Provided records: Begin

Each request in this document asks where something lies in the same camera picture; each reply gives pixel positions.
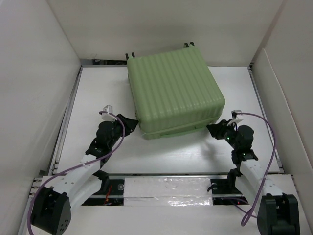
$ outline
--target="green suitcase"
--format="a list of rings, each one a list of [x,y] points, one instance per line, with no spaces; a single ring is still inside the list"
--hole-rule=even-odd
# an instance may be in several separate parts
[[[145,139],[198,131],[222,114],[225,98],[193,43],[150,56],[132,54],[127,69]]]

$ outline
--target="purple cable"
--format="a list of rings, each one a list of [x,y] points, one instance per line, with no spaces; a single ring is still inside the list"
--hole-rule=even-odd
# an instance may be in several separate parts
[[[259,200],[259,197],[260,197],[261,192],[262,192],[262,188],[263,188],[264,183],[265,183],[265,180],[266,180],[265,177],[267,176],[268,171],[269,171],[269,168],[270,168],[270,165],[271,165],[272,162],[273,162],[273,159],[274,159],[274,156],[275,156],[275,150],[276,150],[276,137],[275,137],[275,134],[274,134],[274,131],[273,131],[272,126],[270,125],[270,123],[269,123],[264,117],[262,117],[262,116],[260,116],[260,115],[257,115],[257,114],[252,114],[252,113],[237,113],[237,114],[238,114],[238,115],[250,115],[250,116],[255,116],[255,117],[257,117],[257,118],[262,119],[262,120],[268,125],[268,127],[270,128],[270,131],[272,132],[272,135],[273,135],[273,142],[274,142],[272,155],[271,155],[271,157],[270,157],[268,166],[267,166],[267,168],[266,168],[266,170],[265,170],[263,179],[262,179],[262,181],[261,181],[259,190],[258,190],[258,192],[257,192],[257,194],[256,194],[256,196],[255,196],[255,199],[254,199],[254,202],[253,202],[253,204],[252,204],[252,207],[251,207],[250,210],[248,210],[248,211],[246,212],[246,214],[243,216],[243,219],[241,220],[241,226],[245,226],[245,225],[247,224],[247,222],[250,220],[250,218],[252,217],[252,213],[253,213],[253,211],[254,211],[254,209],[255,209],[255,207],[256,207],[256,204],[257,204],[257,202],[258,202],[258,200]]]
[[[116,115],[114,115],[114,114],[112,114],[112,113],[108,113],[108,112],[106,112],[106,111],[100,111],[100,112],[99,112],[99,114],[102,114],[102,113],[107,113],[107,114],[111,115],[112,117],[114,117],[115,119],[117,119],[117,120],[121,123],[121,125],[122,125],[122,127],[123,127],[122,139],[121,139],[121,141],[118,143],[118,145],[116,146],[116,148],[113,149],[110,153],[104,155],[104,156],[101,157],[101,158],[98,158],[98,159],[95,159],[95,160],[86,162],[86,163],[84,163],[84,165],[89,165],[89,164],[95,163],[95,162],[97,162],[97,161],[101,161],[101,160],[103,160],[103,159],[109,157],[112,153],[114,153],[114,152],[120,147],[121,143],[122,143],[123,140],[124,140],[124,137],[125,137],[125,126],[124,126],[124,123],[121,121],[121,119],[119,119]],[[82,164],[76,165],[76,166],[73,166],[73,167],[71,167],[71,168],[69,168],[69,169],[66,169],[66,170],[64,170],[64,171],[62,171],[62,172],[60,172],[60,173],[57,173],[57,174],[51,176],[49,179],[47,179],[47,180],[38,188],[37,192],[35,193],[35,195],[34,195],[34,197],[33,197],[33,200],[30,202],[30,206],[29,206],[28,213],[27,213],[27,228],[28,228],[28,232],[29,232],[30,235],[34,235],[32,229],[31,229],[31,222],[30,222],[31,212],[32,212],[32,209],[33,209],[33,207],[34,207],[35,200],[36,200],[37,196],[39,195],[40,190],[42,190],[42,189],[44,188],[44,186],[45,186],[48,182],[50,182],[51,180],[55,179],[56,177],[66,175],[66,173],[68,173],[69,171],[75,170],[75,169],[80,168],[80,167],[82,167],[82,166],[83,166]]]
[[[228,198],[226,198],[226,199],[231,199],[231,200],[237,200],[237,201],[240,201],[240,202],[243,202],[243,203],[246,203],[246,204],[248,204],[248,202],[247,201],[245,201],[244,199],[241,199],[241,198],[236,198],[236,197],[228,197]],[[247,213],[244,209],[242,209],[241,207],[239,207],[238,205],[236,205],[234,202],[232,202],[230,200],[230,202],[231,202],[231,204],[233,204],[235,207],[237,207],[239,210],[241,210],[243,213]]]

Provided records: End
Provided records: Begin

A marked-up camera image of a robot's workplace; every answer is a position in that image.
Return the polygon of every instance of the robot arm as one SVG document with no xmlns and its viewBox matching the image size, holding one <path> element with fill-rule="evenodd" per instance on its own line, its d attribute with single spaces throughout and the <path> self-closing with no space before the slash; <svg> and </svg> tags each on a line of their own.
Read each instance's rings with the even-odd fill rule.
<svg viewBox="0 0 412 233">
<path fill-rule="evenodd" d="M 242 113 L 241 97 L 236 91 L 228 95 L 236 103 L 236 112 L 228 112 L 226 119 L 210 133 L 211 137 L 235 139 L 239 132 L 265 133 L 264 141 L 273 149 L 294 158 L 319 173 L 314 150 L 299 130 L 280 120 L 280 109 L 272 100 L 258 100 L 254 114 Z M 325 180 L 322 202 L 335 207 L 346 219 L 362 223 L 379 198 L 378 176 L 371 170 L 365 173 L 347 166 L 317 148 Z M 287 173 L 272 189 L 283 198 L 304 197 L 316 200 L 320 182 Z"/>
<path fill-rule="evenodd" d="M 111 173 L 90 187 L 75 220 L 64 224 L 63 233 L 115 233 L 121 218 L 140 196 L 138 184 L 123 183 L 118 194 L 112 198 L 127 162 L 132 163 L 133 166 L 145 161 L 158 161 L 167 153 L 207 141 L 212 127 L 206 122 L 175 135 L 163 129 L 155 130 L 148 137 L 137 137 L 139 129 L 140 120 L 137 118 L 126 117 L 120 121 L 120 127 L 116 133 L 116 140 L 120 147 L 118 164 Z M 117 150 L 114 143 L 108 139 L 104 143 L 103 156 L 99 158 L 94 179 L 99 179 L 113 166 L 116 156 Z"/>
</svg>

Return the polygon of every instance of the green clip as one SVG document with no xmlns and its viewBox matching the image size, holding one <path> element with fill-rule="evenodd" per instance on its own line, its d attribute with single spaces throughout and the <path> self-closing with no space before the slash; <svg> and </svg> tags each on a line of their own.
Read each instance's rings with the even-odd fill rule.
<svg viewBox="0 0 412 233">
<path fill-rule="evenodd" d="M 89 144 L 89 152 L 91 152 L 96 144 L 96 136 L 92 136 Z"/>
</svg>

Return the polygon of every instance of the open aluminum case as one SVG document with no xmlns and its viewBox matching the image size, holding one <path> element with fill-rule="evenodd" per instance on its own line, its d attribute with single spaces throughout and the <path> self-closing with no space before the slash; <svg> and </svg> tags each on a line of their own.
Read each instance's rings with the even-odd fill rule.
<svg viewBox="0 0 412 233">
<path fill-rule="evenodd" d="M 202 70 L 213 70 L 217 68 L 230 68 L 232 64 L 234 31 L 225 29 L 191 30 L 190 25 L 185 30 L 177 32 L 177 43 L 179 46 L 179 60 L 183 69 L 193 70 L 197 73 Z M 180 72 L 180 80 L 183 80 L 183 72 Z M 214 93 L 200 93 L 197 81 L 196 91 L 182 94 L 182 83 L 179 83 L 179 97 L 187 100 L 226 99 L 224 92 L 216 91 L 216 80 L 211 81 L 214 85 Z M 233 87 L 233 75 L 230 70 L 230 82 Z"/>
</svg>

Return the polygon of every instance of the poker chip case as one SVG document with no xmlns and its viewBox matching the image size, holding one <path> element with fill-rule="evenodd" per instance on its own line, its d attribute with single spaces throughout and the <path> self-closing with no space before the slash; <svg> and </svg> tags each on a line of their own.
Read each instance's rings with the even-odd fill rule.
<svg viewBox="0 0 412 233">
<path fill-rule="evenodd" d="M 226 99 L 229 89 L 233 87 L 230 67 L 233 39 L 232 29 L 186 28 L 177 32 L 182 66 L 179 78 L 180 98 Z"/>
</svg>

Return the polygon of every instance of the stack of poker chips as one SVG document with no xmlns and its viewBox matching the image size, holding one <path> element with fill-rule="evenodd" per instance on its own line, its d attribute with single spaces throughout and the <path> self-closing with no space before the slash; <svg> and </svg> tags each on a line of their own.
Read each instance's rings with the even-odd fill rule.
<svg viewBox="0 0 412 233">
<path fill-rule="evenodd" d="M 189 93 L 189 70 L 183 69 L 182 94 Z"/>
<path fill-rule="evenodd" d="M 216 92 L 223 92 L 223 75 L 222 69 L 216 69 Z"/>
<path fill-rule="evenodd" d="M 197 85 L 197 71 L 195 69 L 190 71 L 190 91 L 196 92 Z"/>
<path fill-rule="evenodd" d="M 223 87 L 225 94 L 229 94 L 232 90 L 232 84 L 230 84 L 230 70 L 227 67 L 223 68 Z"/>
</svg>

Provided records: End

How to complete this task: Looking at the entries above, state how many lines contain "camera"; give the number alone.

Response area: 2